In my alt accounts I am bombarded with ads for dubious sounding get rich quick schemes, trading courses and for various platforms and services. It’s like another world.
Unsurprisingly it’s a world full of chancers. Day traders post impressive winning trades they have made. Apparently some go long and short the same instrument in two separate accounts and then post the winning trade in a bid to convince you to sign up to their whatever. I have read this is a very old trick. There’s an inherent bias because people don’t tend to want to share their massive losses.
On Twitter in my alt-persona there's an effervescent mixture of Californian or Scandinavian liberal Tesla Fanboi types, and ragingly right wing / pro-Trump / pro Wall Street types. It’s all quite an eye-opener especially coming from my usual tech / science / liberal arts bubble.

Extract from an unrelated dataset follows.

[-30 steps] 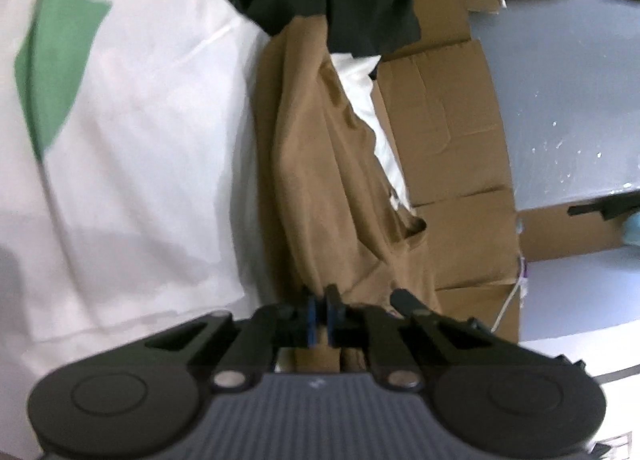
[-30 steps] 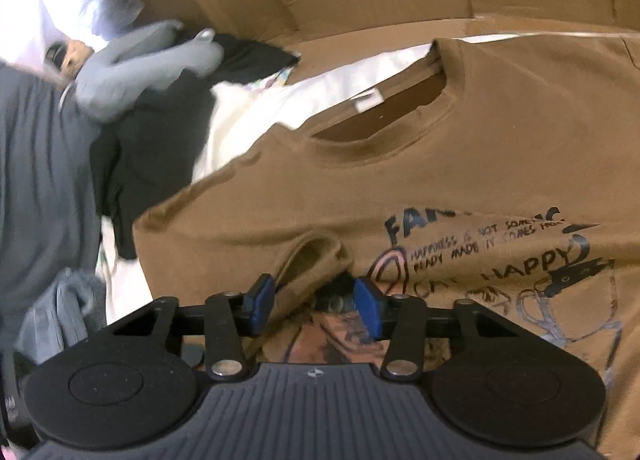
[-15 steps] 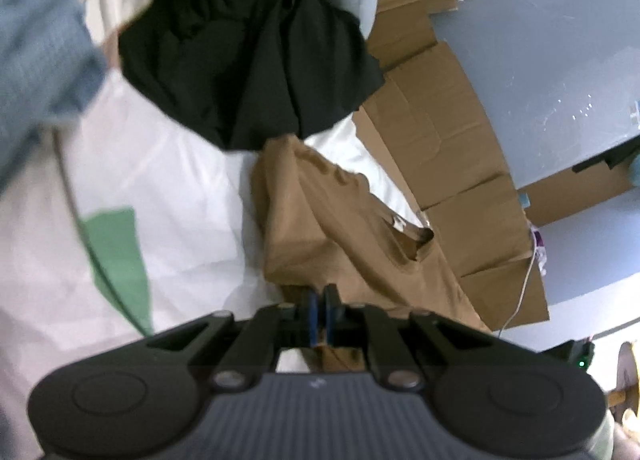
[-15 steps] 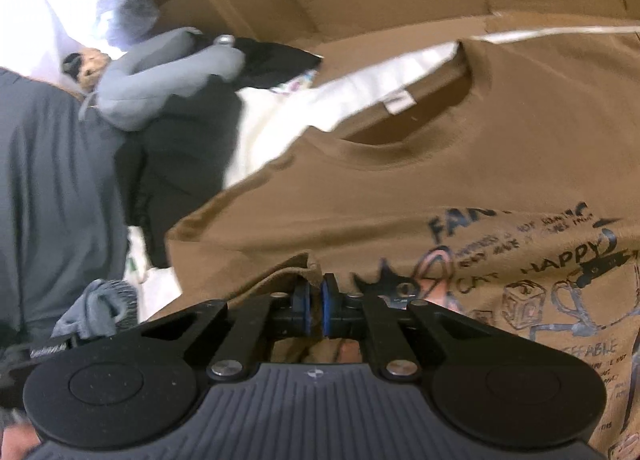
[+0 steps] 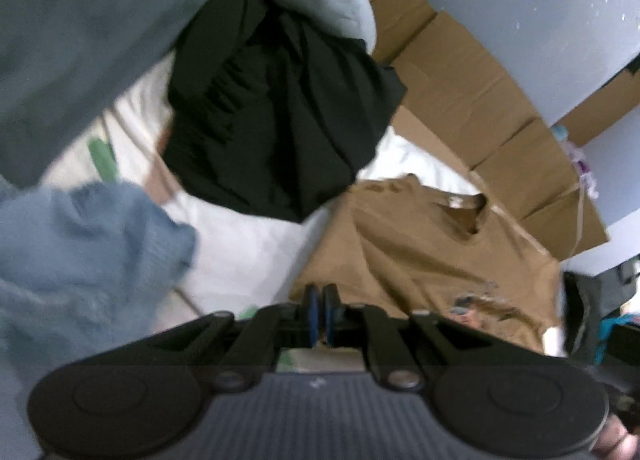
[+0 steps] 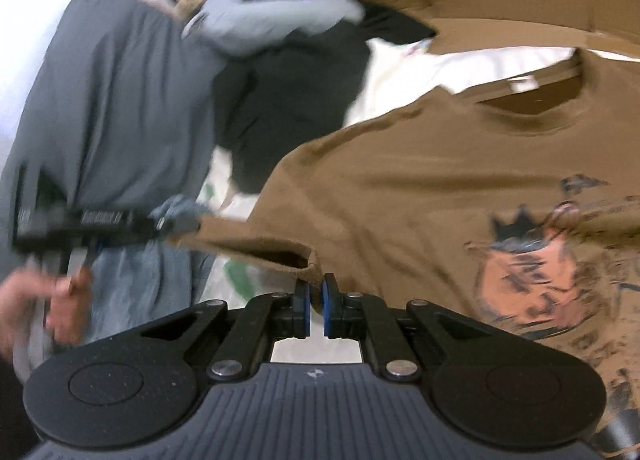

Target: Fold clothes

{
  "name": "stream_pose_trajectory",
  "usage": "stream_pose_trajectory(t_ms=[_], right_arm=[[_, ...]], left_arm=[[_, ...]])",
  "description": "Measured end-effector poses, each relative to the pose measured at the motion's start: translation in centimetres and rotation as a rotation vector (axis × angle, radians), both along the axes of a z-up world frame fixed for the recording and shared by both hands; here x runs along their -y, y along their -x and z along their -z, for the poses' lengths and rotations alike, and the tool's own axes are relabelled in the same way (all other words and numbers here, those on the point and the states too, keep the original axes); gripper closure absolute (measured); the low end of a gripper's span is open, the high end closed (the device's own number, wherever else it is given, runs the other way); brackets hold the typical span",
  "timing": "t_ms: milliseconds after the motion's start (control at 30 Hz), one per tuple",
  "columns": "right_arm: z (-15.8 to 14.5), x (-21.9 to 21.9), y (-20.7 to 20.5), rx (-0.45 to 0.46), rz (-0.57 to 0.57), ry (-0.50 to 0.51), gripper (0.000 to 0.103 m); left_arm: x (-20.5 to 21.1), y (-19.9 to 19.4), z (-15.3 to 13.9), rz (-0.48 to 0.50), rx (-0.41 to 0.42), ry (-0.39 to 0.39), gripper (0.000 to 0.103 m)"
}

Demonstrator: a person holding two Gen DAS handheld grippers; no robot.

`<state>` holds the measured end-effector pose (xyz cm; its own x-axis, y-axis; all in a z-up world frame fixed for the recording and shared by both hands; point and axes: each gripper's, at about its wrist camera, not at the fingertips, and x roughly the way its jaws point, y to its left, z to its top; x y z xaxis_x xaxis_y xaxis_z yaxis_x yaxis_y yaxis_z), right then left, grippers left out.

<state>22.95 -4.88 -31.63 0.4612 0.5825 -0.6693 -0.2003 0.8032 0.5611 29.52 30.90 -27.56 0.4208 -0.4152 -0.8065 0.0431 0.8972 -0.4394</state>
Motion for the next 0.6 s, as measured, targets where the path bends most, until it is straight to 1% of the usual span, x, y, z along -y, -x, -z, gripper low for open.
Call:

Right now there’s a lot of shouting about how “the Marxists” are going to wreck everything if Biden gets in, mixed in with anti-mask conspiracy theory crap (generally the same people). What I hadn’t realised though is how many young people were Trumpists, I’d always caricatured them as somewhat redneck types but, no, there’s a big contingent of market-savvy wealthy influencers who I guess don’t like tax and regulations (i.e. right-wing, stating the obvious). But yeah, I would now not be surprised if he gets a second term.

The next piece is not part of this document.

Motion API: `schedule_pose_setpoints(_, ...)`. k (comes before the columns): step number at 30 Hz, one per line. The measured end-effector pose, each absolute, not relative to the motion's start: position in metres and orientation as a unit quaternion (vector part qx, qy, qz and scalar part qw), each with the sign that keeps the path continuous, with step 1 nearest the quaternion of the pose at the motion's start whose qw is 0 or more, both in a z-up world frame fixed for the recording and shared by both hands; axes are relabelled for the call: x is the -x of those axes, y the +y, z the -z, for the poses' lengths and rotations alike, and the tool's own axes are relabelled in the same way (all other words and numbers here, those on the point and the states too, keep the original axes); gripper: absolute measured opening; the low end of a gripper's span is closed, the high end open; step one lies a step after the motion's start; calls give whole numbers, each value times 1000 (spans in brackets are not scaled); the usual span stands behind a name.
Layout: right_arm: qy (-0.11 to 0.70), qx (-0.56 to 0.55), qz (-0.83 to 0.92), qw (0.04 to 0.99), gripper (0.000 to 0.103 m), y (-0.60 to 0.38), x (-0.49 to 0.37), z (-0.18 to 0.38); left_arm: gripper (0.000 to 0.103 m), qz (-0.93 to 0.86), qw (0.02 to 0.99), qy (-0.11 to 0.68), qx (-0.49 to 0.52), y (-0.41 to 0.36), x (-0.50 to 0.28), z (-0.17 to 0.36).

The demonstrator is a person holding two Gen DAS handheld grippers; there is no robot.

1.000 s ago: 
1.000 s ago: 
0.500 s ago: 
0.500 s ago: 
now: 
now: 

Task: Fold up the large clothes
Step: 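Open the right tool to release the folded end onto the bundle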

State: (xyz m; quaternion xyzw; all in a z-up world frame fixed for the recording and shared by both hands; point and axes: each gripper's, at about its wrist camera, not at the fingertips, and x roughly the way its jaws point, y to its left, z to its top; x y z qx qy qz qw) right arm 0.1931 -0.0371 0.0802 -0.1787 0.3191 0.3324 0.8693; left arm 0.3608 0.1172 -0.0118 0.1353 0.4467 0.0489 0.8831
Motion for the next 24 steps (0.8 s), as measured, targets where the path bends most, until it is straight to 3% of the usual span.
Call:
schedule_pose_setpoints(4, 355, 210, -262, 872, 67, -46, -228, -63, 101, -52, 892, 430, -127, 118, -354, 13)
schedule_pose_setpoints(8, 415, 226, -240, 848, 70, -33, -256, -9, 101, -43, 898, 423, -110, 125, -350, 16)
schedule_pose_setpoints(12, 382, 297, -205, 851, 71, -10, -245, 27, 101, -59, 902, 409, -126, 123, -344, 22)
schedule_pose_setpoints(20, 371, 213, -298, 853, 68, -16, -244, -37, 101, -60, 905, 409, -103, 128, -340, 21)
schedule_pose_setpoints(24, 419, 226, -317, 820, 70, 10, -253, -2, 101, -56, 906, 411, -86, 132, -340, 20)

I would say it’s healthy that I’m exposed to these people outside of my normal bubble. But I still think they’re wrong. You can run a society that is pro-business AND regulates appropriately, cares for the misfortunate, invests in public services and so on. But apparently everyone is either extreme left or extreme right these days. I think they’re both deluded.
But I digress...
I have no real point as usual, other than satisfying my desire to share rambling thoughts on whatever is occupying my brain. I hope someone finds it useful.
I am obliged to state that none of the above is financial advice. Do your own research.
But if you are interested then it’s quite easy to get started and genuinely I have found it to be an intellectually engaging pursuit, and one that could (should?) reap benefits in the long term.
I am quite technically minded and usually I can reduce complex problems to fundamentals and eventually solve them. But this is a bit like the ultimate problem because it’s chaotic and human-driven (although increasingly AI-driven too). That makes it an interesting puzzle. But equally you could say it’s just a form of gambling, which is at least partially true.